◆ DESCRIPTION OF THE TASK ◆
Reproduction of part of the material below, pictures omitted: copy exactly, and only, the lines starting with the one with "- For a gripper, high" and going on through the one with "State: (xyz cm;".
RECORDS PROVIDED section start
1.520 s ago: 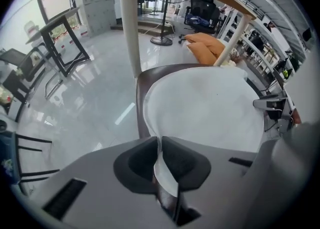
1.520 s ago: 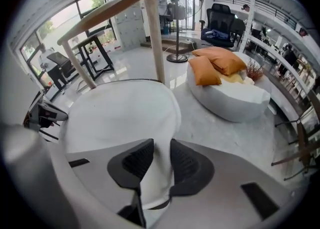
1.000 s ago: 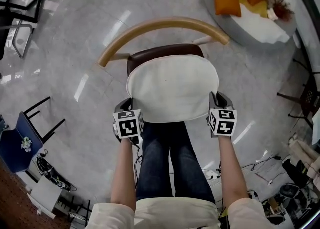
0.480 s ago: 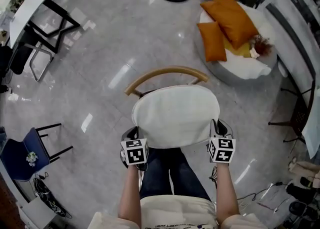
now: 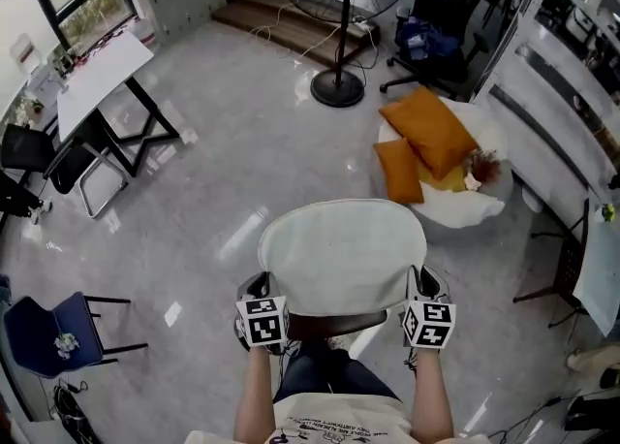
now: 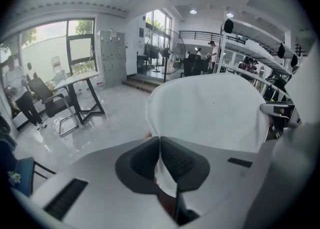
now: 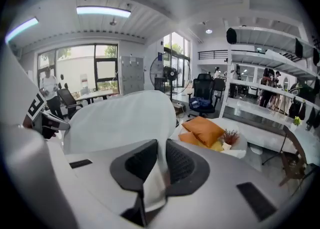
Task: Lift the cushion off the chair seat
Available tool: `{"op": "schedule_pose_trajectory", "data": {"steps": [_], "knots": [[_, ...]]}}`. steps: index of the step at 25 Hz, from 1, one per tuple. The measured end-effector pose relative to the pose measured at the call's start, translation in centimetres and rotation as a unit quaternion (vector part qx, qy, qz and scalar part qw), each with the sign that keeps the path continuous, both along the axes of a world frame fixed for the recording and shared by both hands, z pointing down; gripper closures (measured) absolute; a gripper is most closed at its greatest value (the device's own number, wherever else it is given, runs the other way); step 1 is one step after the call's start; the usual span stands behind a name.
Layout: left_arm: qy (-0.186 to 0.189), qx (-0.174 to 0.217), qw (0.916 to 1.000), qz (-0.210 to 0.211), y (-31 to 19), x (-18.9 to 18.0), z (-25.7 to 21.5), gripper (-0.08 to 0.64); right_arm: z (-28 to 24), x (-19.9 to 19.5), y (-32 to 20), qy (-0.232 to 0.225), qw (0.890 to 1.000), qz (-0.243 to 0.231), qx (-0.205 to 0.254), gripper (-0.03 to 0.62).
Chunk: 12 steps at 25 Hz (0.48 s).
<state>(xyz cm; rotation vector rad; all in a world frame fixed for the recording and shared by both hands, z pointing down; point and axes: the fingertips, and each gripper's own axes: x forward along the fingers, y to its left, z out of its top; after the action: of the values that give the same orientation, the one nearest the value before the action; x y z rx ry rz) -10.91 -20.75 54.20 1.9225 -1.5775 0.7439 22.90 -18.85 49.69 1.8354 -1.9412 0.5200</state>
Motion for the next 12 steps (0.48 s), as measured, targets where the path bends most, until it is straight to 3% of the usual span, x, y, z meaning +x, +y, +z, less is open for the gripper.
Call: {"op": "schedule_pose_trajectory", "data": {"steps": [6,12], "knots": [[0.002,0.075,0.9971,-0.009,-0.8,0.0,-9.0,0.534,-7.2,0.2,0.4,-0.01,0.998,0.004,0.061,0.523],[0.006,0.153,0.9881,-0.016,-0.9,-0.7,-17.2,0.534,-14.0,-0.3,0.6,-0.022,0.991,0.013,0.128,0.525]]}}
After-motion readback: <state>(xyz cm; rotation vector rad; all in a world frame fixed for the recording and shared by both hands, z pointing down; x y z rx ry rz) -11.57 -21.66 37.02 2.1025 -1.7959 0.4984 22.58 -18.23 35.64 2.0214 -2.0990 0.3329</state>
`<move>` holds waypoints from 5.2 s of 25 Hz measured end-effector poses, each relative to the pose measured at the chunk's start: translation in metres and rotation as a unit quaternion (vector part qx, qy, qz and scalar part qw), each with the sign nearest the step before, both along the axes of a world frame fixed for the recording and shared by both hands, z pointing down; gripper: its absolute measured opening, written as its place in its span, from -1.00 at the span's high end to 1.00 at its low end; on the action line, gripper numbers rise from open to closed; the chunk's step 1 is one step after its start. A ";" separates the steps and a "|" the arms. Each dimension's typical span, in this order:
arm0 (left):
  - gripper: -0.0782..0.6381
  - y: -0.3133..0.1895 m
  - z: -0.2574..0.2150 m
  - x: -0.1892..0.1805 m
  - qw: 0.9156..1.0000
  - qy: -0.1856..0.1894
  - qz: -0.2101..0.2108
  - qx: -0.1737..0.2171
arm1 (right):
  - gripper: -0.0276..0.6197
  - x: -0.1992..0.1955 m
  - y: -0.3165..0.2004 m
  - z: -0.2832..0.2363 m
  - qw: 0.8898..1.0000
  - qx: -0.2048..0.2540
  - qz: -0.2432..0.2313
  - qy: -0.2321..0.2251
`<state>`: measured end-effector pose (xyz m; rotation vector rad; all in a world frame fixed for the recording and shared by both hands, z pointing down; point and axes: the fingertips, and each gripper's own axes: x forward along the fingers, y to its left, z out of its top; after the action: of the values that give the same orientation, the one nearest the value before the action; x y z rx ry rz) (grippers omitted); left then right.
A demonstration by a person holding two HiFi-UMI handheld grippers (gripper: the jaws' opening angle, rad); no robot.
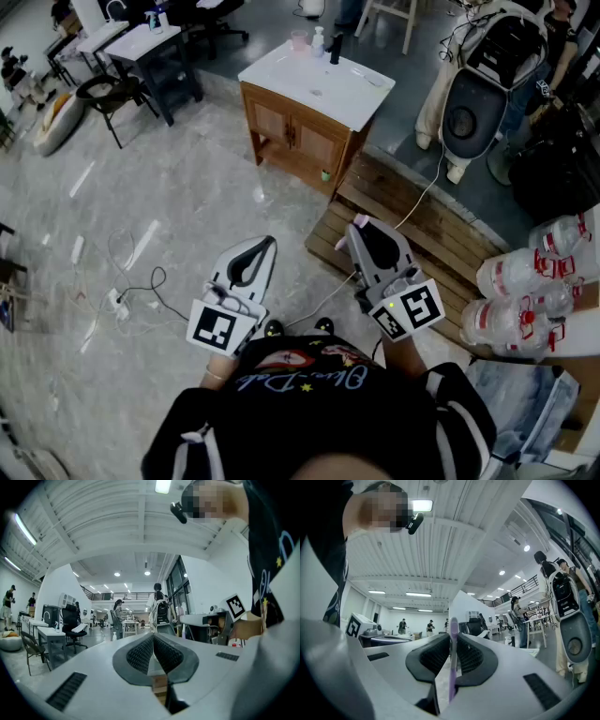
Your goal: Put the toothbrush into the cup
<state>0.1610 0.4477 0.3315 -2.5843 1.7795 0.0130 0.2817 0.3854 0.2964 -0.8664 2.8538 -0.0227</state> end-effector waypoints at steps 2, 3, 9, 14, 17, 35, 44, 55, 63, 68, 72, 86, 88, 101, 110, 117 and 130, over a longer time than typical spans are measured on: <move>0.77 0.001 0.001 0.005 1.000 -0.001 -0.001 -0.002 | 0.80 0.005 0.001 0.001 1.000 -0.002 -0.001 0.000; 0.77 0.001 0.001 0.007 1.000 -0.001 -0.001 -0.002 | 0.80 0.007 0.001 0.002 1.000 -0.003 -0.001 0.000; 0.77 -0.006 0.004 0.017 1.000 -0.006 0.001 -0.006 | 0.80 0.019 -0.005 0.003 1.000 -0.006 0.004 -0.008; 0.77 -0.013 0.006 0.033 1.000 -0.010 0.005 -0.010 | 0.80 0.038 -0.011 0.006 1.000 -0.016 0.009 -0.018; 0.77 -0.020 0.007 0.047 1.000 -0.016 0.009 -0.011 | 0.79 0.051 -0.015 0.009 1.000 -0.018 0.012 -0.016; 0.77 -0.040 0.020 0.076 0.999 -0.032 -0.005 -0.021 | 0.79 0.084 -0.041 0.023 0.999 -0.029 0.003 -0.022; 0.77 -0.079 0.023 0.041 1.000 -0.022 0.014 -0.017 | 0.79 0.050 -0.074 0.026 0.999 -0.033 0.019 -0.013; 0.77 -0.151 0.021 -0.035 0.999 -0.013 0.033 -0.004 | 0.79 -0.019 -0.137 0.022 0.999 -0.028 0.045 -0.006; 0.77 -0.192 0.025 -0.099 0.999 -0.007 0.038 -0.006 | 0.79 -0.083 -0.179 0.023 0.998 -0.026 0.053 -0.002; 0.77 -0.209 0.026 -0.137 0.999 -0.002 0.039 -0.002 | 0.79 -0.121 -0.197 0.026 0.998 -0.028 0.058 0.005; 0.77 -0.220 0.029 -0.164 0.999 0.005 0.044 -0.007 | 0.80 -0.143 -0.209 0.027 0.997 -0.029 0.072 0.010; 0.77 -0.244 0.030 -0.202 0.999 0.008 0.054 -0.003 | 0.79 -0.178 -0.235 0.026 0.996 -0.022 0.086 0.018; 0.77 -0.246 0.031 -0.205 0.999 0.011 0.051 -0.005 | 0.80 -0.183 -0.240 0.026 0.996 -0.021 0.082 0.017; 0.77 -0.307 0.041 -0.240 1.000 -0.001 0.005 -0.019 | 0.79 -0.223 -0.322 0.036 0.999 -0.026 0.040 -0.001; 0.77 -0.395 0.040 -0.254 0.999 -0.015 -0.018 -0.023 | 0.80 -0.235 -0.424 0.037 0.999 -0.029 0.023 -0.016; 0.77 -0.469 0.038 -0.258 0.999 -0.016 -0.035 -0.030 | 0.80 -0.239 -0.502 0.036 0.999 -0.033 0.008 -0.012; 0.77 -0.567 0.045 -0.241 0.998 -0.031 -0.036 -0.035 | 0.79 -0.222 -0.598 0.048 0.999 -0.045 0.008 -0.028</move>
<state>-0.0802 -0.1195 0.3769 -2.5347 1.8828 -0.1312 0.0595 -0.2121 0.3446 -0.8902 2.8121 -0.1717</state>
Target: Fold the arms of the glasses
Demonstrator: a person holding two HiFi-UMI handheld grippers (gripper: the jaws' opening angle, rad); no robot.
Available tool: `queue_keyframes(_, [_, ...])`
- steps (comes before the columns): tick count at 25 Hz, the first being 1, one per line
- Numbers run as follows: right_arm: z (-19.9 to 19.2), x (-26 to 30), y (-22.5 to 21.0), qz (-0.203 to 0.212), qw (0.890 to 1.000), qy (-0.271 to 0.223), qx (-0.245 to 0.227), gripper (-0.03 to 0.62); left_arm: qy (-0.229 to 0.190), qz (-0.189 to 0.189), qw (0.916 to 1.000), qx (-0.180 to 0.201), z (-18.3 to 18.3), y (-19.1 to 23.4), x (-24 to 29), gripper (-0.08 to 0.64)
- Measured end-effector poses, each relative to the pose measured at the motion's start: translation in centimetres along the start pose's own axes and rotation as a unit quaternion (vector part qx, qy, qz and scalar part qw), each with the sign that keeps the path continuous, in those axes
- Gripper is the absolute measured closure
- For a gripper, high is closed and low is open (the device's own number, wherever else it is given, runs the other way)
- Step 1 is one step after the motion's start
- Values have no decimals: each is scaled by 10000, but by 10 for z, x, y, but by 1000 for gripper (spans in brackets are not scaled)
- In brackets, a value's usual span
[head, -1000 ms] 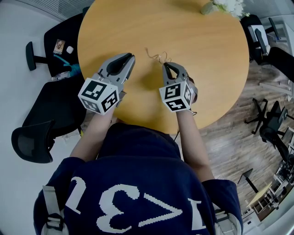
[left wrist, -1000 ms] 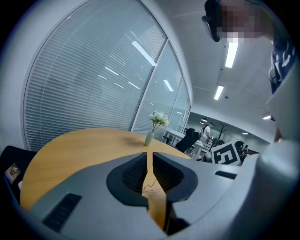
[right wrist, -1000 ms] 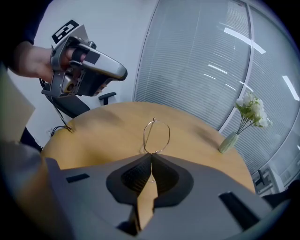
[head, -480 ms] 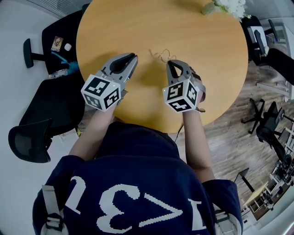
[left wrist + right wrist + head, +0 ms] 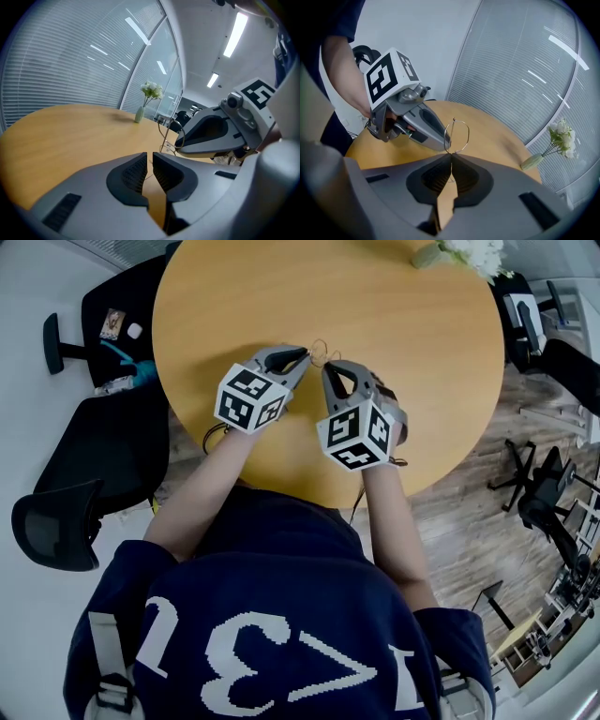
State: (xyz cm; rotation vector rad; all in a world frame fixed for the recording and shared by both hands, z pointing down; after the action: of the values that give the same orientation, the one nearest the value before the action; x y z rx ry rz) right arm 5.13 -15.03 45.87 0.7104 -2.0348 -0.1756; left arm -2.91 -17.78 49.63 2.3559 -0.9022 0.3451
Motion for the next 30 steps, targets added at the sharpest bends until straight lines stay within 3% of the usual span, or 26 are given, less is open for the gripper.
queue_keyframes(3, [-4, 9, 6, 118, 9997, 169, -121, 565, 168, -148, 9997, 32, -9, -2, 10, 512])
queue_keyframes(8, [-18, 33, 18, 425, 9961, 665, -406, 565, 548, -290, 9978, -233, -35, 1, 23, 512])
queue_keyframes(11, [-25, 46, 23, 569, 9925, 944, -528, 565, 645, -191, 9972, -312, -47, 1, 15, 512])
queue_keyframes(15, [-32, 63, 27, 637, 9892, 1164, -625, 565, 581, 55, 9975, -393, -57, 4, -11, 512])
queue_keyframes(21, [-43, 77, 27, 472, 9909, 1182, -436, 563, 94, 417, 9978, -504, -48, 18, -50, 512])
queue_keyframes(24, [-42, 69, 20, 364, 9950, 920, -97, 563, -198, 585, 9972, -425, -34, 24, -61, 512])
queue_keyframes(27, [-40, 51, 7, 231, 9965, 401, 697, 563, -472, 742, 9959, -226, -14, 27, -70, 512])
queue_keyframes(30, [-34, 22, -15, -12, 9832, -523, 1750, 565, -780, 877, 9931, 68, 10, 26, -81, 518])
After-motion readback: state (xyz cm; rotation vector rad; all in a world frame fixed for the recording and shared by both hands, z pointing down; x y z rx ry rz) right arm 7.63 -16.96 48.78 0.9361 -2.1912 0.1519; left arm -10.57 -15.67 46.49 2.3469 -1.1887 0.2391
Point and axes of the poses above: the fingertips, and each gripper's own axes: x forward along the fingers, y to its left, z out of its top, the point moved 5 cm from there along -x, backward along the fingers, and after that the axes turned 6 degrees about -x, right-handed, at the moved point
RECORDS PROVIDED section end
◆ REPLY ◆
- For a gripper, high is closed and low is open (the device's own number, wherever else it is given, runs the other way)
- Step 1 is one step after the motion's start
- Values have no decimals: each is scaled by 10000, but by 10 for z, x, y, but by 1000 for gripper (spans in brackets are not scaled)
- In brackets, a value's usual span
[head, -1000 ms] 
[left wrist, -1000 ms] 
[right wrist, -1000 ms] 
[head, -480 ms] 
[left wrist + right wrist + head, +0 ms] 
State: (xyz cm; rotation vector rad; all in a world frame fixed for the recording and shared by both hands, z pointing down; after the action: of the values that give the same orientation, the one nearest the value before the action; x y z rx ry rz) right arm 5.13 -15.03 45.87 0.7104 -2.0348 -0.1756; left arm -2.91 -17.78 49.63 2.3559 -0.9022 0.3451

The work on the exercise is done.